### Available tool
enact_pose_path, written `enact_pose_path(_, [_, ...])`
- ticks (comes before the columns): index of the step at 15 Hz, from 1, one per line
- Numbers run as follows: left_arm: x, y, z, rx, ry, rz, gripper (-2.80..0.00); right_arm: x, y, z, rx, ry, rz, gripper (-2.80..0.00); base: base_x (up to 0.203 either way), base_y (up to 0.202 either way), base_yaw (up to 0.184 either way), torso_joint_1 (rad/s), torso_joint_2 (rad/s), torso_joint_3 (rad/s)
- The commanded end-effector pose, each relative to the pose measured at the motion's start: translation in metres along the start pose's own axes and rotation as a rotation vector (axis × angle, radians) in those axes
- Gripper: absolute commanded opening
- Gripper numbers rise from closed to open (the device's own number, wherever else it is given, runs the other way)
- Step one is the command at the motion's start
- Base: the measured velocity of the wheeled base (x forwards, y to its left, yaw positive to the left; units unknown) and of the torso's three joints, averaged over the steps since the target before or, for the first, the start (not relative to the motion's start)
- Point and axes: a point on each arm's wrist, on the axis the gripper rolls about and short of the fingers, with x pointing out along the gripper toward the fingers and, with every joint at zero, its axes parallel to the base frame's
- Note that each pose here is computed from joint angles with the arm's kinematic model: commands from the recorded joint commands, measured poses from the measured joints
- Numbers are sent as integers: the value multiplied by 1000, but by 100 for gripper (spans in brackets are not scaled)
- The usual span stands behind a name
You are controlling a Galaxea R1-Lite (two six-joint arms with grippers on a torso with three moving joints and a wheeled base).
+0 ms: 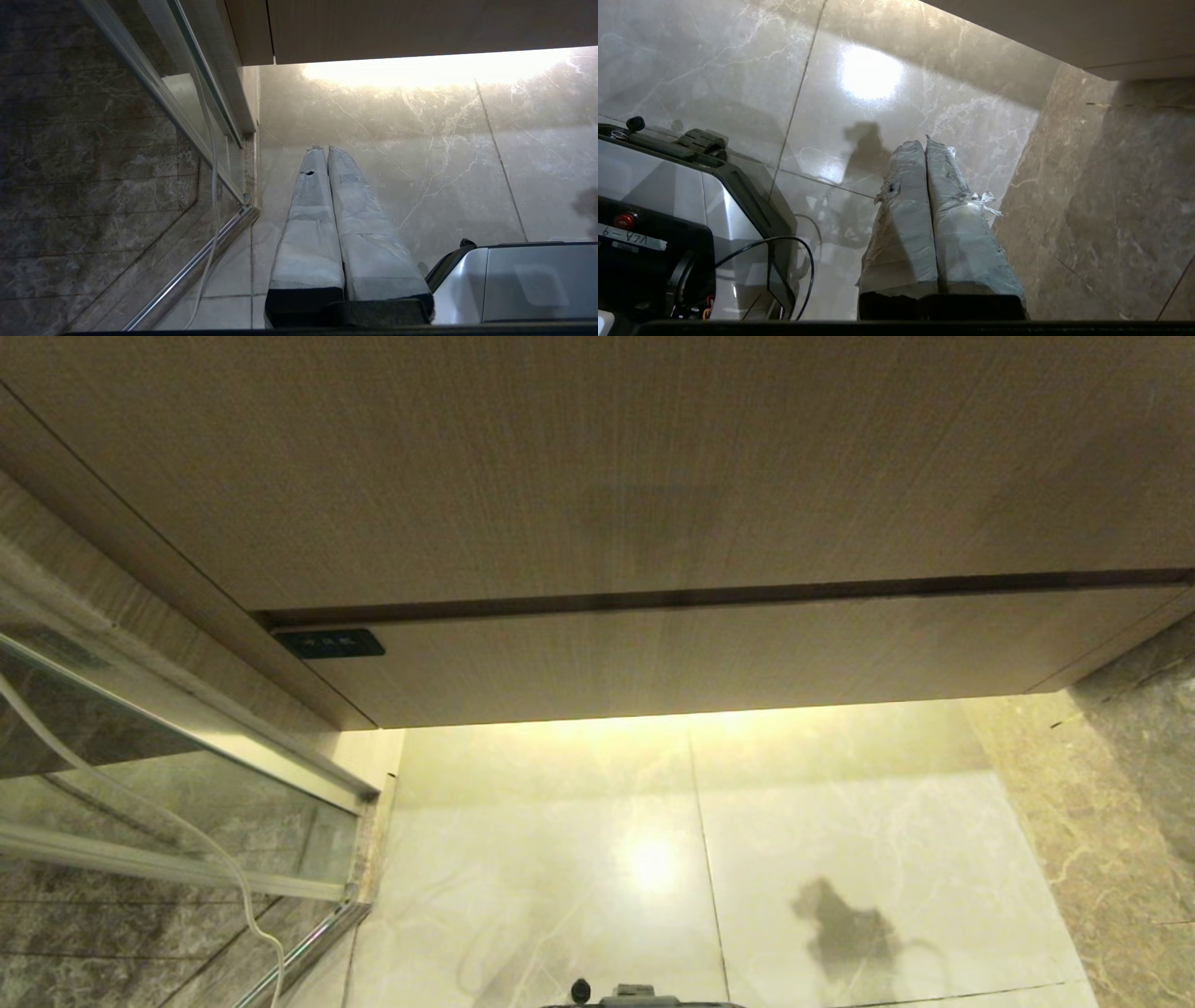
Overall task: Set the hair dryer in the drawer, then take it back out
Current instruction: Pull open the drawer
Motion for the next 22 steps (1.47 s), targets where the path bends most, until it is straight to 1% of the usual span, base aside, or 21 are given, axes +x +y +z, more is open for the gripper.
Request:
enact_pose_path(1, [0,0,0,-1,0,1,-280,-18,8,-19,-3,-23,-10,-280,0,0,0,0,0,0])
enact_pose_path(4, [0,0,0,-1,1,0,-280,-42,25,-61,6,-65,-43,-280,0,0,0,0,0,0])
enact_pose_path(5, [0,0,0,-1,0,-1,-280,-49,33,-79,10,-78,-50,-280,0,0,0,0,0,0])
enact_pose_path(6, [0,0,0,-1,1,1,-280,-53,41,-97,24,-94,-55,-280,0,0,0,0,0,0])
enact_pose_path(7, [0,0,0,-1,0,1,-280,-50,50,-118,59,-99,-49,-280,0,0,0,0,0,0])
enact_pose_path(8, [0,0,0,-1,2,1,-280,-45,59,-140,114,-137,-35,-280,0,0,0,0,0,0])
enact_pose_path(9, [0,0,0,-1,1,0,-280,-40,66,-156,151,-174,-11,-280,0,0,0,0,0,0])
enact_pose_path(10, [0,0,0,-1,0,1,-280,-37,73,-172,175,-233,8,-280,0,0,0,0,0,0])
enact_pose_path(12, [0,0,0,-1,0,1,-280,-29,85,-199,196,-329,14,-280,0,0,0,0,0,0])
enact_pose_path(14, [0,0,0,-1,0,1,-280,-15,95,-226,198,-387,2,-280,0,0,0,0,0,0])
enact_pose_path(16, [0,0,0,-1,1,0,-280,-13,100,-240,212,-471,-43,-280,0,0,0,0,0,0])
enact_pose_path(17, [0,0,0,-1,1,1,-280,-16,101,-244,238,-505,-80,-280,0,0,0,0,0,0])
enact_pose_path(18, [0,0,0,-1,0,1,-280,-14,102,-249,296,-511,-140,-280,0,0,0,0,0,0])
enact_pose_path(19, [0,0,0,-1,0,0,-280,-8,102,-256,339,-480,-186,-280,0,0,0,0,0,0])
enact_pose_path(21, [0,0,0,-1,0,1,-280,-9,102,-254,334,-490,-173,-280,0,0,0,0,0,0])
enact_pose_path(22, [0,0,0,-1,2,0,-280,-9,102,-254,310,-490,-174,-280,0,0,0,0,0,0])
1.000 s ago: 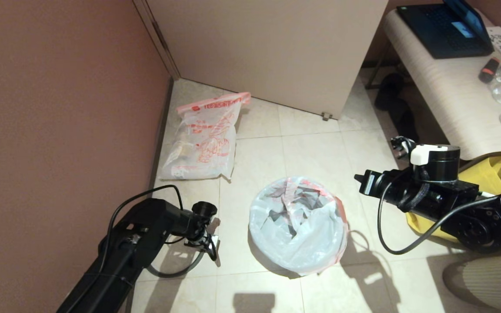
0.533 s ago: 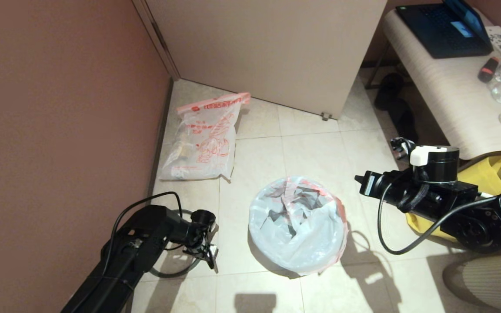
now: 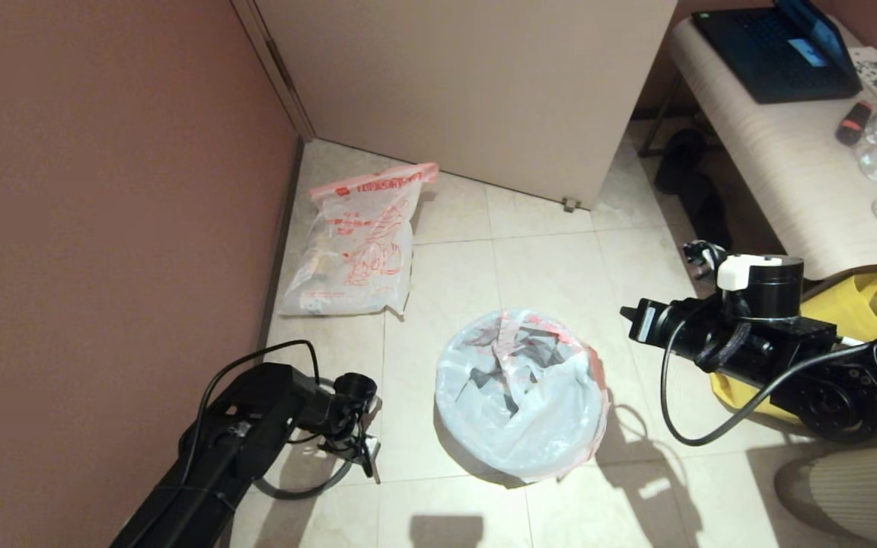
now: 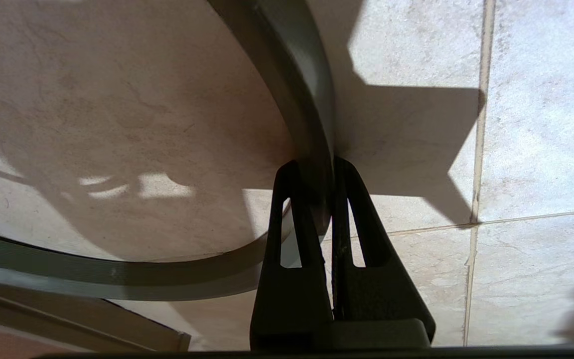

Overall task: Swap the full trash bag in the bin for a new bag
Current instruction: Place the trash can ring on the trash can

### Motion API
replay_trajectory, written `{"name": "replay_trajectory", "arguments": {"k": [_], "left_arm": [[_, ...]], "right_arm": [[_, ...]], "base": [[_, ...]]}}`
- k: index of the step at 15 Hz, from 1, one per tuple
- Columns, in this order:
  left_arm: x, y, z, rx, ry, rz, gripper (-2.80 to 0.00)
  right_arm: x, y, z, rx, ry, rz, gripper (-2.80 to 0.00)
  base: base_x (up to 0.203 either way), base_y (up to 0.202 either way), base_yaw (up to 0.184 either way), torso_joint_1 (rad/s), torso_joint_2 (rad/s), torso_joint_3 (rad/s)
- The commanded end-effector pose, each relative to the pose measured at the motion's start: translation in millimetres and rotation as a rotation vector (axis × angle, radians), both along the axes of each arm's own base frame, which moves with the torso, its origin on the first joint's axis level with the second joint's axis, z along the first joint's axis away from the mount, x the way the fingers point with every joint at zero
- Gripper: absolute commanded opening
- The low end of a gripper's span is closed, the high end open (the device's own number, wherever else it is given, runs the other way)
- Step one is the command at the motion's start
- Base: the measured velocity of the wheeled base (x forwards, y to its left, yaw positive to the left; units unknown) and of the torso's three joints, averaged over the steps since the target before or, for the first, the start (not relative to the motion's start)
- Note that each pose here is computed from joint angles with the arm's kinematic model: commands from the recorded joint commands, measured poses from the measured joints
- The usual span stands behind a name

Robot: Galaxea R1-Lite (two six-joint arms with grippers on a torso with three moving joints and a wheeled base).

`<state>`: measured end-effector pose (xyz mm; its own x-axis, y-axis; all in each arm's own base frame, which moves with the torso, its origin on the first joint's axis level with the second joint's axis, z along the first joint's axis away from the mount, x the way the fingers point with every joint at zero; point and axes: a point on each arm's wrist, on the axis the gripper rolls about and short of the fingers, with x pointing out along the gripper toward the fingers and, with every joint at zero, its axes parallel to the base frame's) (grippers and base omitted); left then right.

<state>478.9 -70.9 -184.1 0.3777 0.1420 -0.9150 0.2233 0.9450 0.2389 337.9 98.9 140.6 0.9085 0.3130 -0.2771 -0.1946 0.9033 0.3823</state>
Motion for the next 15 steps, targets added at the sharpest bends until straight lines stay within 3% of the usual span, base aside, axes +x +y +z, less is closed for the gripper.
{"name": "replay_trajectory", "arguments": {"k": [1,3,7,12,15], "left_arm": [[-0.7,-0.1,-2.4,0.000,0.003,-0.002,-2.80],[2.7,-3.8,6.5,-0.003,-0.023,-0.003,-2.80],[7.3,-35.8,64.0,-0.031,-0.116,0.046,-2.80],[-7.2,-67.0,198.8,-0.024,-0.236,0.048,-2.80],[-38.1,-73.0,263.2,0.055,-0.245,0.113,-2.80]], "right_arm": [[0.1,0.3,0.1,0.003,-0.003,0.001,-2.80],[0.0,0.0,1.6,0.004,-0.007,0.000,-2.80],[-2.8,-4.8,11.1,0.012,-0.033,-0.011,-2.80],[-20.2,-16.2,48.4,0.042,-0.135,-0.030,-2.80],[-31.4,-23.3,68.7,0.057,-0.194,-0.043,-2.80]], "base": [[0.000,0.000,0.000,0.000,0.00,0.000],[0.000,0.000,0.000,0.000,0.00,0.000],[0.000,0.000,0.000,0.000,0.00,0.000],[0.000,0.000,0.000,0.000,0.00,0.000],[0.000,0.000,0.000,0.000,0.00,0.000]]}}
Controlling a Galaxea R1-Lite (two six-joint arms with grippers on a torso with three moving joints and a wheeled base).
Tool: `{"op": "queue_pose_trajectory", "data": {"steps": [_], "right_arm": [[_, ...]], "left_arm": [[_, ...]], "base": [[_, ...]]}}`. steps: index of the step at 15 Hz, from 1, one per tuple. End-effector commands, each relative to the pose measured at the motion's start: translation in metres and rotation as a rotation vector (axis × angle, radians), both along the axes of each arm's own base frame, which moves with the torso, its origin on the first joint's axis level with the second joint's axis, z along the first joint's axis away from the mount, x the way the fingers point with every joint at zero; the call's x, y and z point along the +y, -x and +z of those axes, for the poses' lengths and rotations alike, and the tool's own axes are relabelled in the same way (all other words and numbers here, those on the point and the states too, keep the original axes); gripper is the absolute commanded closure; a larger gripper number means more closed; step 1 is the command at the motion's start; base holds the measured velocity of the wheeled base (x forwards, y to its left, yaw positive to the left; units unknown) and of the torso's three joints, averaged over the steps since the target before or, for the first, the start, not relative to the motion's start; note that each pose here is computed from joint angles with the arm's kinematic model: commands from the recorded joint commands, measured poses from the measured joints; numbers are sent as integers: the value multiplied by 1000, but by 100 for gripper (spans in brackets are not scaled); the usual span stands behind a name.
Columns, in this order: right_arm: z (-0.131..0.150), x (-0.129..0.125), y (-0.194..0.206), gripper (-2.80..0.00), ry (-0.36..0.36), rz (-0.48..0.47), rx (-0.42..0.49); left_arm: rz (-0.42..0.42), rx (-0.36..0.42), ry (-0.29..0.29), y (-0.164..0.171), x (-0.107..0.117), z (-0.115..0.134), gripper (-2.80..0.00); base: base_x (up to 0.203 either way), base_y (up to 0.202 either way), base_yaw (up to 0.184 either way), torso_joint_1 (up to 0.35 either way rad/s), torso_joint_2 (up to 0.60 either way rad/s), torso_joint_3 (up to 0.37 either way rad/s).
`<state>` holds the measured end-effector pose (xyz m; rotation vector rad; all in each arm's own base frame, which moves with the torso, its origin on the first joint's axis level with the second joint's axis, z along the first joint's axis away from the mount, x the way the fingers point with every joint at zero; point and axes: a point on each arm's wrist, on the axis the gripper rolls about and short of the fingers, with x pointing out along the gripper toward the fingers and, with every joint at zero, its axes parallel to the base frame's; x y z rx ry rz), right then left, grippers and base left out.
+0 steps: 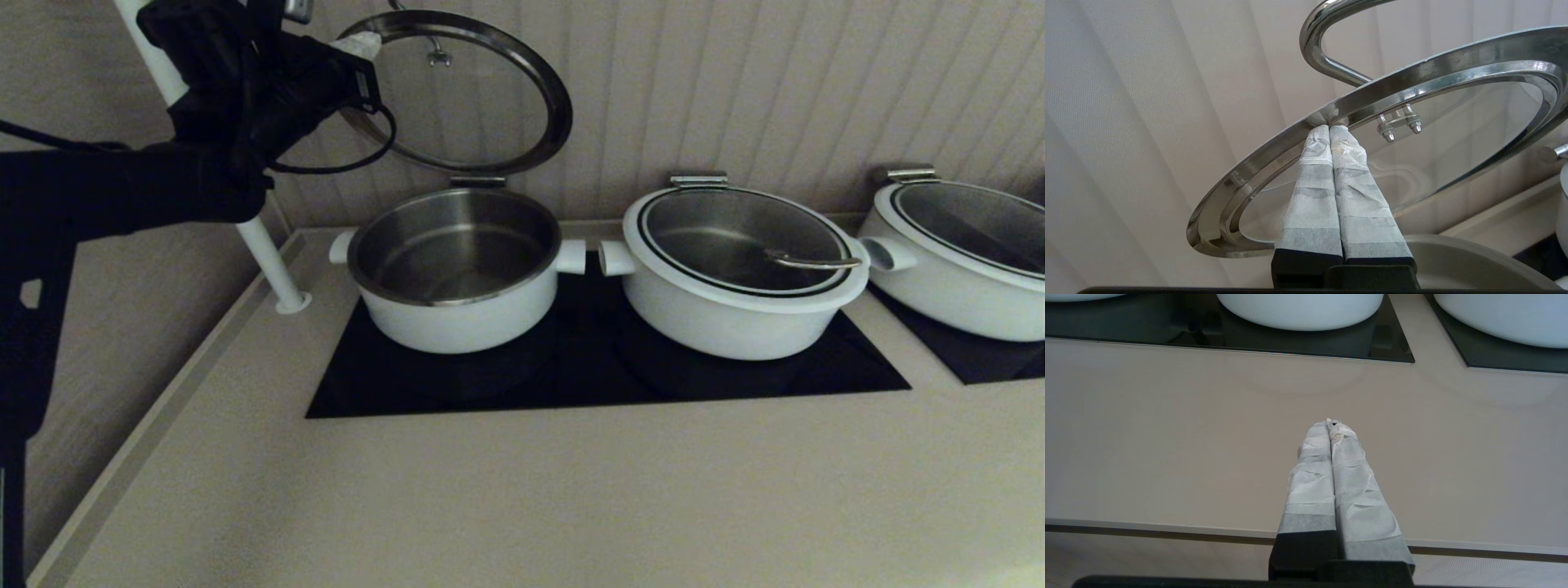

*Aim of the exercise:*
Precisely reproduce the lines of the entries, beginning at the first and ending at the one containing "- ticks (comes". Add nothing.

*Result of the task:*
### Available tool
enact_pose_path, written `enact_pose_path(_, [_, ...])`
- ticks (comes before the columns): index of the step at 15 Hz, from 1, one per line

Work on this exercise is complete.